Metalin patronları (MESS) grev kararını alan Birleşik Metal İş’in karşısına Türk Metal’deki işçilerle anlaşmayı imzalayarak grev kararını kırmak istedi. Her zamanki gibi “Biz aslında işçilerle anlaşıyoruz” diyerek orman kanunlarını geçirmek istediler. THY grev kırıcılığı yapan patronlar metal işçisinin grev kararlılığını bu şekilde engelleyebileceklerini sandılar. Ama nafile Türkiye’de hele de Soma’da kaybettiğimiz işçi kardeşlerimizle saraya çıkan AKP çelişkisinin ne kadar yaman bir hale geldiğinin çocuklarımız bile farkındalar. Bu yüzden metal işkolunda pek çok yerden patronun oyunu işçiler tarafından bozularak grev oylamasında yüksek oranlarda evet kararı çıktı. Türkiye ekonomisinin koşullarının grevsiz olamayacağına pek çok insan kanaat getirmiş durumda. Hepimiz şahidiz, her yerden greve destek çağrıları yükseliyor.
Karşımızda örgütlü bir patronlar grubu var. Aynı TÜSIAD, MÜSİAD dünya çapında da AB gibi G20 gibi. İşçiler de bu yüzden MESS’i yenmeyi önlerine koyuyorlar. MESS’i yenmek AKP’yi de yenmek anlamına geliyor, dünyadaki sömürgenlerin geri durmaları ve yenilmeleri de anlamına geliyor.

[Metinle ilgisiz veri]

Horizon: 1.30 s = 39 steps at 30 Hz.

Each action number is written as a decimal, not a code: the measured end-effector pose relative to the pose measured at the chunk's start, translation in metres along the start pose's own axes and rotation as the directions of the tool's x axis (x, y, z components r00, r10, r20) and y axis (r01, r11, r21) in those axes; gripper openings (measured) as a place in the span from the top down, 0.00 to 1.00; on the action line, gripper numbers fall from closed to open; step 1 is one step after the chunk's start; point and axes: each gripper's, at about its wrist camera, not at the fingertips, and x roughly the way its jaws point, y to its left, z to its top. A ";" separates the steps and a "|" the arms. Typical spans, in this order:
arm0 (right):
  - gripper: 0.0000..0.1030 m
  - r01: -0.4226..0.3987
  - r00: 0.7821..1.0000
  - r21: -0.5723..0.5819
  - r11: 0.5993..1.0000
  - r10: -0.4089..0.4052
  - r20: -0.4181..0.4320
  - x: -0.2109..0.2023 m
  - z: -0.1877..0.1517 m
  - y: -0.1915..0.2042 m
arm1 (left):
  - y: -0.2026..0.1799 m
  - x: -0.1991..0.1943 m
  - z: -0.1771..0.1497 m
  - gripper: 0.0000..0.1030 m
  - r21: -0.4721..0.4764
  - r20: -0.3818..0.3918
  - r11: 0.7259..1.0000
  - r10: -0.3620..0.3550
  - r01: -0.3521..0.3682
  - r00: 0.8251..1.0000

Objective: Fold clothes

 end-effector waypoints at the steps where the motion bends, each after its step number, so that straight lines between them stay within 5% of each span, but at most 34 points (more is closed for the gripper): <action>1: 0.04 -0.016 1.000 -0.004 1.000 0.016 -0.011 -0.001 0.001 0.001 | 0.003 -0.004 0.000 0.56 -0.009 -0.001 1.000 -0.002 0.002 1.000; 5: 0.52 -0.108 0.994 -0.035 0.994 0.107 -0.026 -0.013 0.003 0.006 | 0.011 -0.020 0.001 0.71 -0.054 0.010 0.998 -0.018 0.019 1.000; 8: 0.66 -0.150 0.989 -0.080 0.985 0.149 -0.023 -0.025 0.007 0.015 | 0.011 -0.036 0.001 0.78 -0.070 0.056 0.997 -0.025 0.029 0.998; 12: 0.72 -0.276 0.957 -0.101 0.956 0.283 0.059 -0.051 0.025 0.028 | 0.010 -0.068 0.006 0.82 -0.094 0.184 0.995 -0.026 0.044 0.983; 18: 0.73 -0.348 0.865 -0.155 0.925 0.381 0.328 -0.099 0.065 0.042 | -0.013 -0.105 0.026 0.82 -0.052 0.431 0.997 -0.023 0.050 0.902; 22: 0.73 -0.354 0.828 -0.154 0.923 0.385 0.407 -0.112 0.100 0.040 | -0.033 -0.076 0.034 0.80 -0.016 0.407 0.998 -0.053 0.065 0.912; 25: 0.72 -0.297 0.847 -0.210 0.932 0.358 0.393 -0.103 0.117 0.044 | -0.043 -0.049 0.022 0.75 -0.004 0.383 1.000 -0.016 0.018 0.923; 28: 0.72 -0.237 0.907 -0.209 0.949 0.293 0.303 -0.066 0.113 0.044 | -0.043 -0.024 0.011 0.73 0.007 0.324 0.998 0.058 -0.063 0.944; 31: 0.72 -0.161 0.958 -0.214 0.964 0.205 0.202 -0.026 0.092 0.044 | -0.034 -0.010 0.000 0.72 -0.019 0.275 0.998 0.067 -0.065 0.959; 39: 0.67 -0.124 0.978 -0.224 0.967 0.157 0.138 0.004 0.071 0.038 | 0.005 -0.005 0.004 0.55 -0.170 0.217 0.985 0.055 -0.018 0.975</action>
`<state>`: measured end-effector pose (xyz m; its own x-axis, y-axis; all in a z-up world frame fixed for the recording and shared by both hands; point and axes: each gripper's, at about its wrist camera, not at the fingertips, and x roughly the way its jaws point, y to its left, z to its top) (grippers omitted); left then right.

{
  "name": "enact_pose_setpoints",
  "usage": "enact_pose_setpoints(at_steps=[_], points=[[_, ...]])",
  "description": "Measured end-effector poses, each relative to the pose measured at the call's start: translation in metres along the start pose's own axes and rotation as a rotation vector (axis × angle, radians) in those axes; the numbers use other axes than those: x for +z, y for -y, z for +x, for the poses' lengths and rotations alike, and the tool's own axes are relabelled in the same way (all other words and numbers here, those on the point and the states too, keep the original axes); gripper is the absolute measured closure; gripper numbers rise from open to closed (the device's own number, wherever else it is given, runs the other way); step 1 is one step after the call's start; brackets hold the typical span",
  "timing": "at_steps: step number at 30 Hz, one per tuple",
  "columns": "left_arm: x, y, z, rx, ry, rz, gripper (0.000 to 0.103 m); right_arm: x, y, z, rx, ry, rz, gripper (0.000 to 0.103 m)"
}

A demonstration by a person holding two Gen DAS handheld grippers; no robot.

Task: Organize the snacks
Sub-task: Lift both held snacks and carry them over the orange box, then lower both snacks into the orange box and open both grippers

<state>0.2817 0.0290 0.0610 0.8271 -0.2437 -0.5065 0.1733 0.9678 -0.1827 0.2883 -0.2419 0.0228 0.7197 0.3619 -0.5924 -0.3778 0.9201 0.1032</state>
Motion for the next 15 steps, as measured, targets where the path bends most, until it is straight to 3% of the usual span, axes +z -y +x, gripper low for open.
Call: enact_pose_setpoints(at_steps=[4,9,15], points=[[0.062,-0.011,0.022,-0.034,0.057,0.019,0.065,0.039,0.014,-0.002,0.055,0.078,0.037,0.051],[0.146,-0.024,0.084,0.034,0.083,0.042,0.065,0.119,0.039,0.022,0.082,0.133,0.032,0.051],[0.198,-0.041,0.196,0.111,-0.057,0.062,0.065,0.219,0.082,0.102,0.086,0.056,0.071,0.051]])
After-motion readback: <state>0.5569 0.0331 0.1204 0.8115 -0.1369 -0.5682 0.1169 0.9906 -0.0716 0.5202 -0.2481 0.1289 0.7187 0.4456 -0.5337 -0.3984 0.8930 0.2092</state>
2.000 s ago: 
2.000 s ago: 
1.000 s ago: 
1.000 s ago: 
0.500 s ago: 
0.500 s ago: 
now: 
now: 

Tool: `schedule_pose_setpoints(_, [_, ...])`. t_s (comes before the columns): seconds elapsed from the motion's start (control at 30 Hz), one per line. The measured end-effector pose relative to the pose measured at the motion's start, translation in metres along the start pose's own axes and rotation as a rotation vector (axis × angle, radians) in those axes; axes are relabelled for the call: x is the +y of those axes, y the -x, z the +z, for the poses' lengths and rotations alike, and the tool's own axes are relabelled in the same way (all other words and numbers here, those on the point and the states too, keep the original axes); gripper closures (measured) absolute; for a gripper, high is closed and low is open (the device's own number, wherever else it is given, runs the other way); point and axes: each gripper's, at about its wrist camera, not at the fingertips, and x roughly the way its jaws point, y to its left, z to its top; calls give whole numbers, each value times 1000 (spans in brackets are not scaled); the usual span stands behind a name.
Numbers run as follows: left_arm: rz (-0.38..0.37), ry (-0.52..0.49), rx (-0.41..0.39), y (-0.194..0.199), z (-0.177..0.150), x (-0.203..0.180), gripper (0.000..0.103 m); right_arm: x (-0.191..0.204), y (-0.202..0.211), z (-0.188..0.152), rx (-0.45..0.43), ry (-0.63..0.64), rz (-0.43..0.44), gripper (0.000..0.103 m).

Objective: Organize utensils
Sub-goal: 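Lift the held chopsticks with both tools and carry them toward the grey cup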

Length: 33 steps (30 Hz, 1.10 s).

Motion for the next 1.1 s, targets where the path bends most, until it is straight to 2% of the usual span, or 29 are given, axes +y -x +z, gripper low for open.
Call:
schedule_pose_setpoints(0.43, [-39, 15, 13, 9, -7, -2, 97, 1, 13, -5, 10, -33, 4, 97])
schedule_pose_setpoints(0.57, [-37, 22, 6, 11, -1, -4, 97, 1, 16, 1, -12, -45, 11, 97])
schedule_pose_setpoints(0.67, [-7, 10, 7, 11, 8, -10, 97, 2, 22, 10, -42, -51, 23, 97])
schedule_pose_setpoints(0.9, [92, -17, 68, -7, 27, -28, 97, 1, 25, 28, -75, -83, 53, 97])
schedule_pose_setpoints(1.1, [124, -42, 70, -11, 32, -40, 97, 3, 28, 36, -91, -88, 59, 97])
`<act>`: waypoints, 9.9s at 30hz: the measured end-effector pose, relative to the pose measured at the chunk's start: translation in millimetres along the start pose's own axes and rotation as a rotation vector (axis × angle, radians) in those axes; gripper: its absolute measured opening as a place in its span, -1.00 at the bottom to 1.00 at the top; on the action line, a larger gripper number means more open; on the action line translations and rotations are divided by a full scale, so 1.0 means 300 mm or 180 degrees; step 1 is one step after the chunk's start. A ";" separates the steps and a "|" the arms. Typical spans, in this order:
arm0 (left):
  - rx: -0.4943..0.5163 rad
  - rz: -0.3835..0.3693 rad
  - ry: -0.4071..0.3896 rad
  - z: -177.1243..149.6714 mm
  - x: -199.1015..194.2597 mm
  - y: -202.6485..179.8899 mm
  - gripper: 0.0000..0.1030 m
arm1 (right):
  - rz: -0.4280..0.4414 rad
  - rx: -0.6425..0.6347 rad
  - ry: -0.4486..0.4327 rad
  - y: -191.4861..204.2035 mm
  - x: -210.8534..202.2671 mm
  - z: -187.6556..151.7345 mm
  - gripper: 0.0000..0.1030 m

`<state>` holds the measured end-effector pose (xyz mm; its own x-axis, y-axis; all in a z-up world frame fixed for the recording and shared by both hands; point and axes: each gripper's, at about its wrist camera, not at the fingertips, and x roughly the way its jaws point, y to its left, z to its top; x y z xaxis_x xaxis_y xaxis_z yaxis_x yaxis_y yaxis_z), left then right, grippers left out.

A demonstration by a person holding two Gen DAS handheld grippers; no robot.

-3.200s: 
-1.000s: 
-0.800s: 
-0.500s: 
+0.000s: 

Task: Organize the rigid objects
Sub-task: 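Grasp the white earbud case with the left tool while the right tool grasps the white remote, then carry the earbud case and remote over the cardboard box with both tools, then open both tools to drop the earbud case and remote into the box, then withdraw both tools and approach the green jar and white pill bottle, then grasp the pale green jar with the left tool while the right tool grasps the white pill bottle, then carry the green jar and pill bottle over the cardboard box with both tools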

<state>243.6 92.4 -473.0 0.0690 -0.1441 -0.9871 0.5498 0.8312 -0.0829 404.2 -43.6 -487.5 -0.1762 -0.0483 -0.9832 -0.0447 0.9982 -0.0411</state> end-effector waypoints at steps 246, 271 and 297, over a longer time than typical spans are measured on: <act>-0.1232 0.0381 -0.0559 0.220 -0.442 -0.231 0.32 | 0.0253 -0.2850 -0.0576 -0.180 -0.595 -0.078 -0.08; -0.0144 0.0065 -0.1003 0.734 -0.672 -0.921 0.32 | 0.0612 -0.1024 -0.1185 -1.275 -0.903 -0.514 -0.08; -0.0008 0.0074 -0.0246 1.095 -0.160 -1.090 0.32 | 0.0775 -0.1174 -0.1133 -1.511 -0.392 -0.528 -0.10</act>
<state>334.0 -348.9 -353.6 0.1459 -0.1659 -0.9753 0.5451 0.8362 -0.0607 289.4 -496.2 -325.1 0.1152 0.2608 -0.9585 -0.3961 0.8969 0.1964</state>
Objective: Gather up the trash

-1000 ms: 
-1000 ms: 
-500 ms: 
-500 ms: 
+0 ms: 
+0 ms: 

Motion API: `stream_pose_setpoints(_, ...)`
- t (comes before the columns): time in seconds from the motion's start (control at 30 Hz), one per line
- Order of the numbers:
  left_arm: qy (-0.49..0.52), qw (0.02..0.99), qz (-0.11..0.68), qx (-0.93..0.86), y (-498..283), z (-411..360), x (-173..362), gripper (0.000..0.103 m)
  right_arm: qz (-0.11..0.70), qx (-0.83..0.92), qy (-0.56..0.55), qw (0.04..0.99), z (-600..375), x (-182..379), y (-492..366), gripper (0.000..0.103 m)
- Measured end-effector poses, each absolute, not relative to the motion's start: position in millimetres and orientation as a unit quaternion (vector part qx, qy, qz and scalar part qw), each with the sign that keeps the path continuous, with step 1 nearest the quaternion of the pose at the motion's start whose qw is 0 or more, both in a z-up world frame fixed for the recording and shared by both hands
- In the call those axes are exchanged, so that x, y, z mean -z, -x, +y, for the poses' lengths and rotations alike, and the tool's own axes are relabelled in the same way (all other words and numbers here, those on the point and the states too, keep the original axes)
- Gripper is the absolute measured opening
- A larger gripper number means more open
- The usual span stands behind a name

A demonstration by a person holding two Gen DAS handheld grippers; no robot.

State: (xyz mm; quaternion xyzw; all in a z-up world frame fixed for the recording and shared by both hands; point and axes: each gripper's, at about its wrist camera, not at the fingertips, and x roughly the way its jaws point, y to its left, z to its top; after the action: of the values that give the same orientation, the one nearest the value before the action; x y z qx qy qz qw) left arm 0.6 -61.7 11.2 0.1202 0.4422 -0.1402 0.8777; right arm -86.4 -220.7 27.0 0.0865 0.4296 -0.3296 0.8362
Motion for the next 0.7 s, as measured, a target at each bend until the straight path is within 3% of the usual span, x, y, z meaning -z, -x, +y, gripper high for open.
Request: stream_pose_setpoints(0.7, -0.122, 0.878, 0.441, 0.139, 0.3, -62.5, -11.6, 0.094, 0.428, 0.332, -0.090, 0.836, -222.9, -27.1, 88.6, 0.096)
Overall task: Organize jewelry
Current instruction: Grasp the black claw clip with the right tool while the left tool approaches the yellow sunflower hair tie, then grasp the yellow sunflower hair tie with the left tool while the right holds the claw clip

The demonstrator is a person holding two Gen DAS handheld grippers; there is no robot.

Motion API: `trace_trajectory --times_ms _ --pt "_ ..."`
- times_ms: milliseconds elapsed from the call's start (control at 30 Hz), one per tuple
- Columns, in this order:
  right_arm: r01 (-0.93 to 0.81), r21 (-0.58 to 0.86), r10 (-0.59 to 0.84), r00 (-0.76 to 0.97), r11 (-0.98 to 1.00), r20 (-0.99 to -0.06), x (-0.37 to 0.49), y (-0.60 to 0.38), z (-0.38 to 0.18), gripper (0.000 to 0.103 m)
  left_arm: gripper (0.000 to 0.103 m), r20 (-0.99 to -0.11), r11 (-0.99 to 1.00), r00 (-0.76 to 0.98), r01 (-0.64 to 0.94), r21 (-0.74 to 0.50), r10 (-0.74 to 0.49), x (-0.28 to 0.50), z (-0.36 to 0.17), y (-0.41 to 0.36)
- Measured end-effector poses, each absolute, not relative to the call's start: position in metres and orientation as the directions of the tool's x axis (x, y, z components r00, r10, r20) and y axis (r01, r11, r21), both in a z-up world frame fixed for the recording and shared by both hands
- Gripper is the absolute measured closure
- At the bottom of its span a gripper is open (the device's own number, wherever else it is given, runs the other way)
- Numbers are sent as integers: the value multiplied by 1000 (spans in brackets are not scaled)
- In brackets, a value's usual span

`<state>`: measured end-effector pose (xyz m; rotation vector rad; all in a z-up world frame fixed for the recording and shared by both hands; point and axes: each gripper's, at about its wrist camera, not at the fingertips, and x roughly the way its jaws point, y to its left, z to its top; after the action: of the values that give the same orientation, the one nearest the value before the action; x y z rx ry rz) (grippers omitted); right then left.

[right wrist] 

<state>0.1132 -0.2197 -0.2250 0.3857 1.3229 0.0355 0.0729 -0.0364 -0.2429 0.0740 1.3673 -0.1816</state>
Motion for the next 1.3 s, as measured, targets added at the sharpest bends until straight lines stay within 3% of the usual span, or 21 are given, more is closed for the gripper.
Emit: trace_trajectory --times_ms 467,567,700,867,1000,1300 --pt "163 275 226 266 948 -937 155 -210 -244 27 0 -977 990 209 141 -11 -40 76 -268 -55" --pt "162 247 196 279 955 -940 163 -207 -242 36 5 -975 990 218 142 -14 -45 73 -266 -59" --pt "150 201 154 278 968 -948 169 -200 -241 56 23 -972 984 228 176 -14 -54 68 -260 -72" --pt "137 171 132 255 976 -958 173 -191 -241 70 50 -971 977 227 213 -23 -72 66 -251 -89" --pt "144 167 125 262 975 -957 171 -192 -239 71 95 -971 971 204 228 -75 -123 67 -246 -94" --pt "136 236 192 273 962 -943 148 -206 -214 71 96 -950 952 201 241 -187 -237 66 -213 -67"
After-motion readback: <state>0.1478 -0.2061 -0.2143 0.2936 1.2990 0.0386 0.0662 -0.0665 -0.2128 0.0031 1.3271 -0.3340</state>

İşçiler çok iyi biliyorlar AKP’nin bir panikle grevi engellemek için şimdi derhal kolları sıvadığını. Tekel Direnişi’ne saldırdığı gibi ekmeğini savunan metal işçisine “ideolojik bunlar” diyecek, kılıktan kılığa girecek. Şişecam işçisinin grevinde olduğu gibi MESS’i korumak için “grev erteleme” kararı almaya çalışacak. Bunların hepsi boşa düşmeye şimdiden mahkumdur. Öyle veya böyle AKP karşısında el artırıyoruz, devam edeceğiz.
Önümüz seçim büyük bir grevle karşı karşıya kalmış olan AKP’nin vay haline. Hırsızlarının oylamasında fire vermiş yaralanmış, örselenmiş, parçalanmış AKP’nin vay haline (319 milletvekili arasında 60’a yakın milletvekili mecliste AKP’li yolsuzların yargılanmasına evet oyu verdi).
Belki de seçim tarihine kadar kapısına dayanacak bir grev. Hepimiz grevimizi sarıp sarmalayacağız. Gezi’yi görenler, direnişin kıymetini bilenler bu grevi geleceğimiz yapmasını da bilecekler.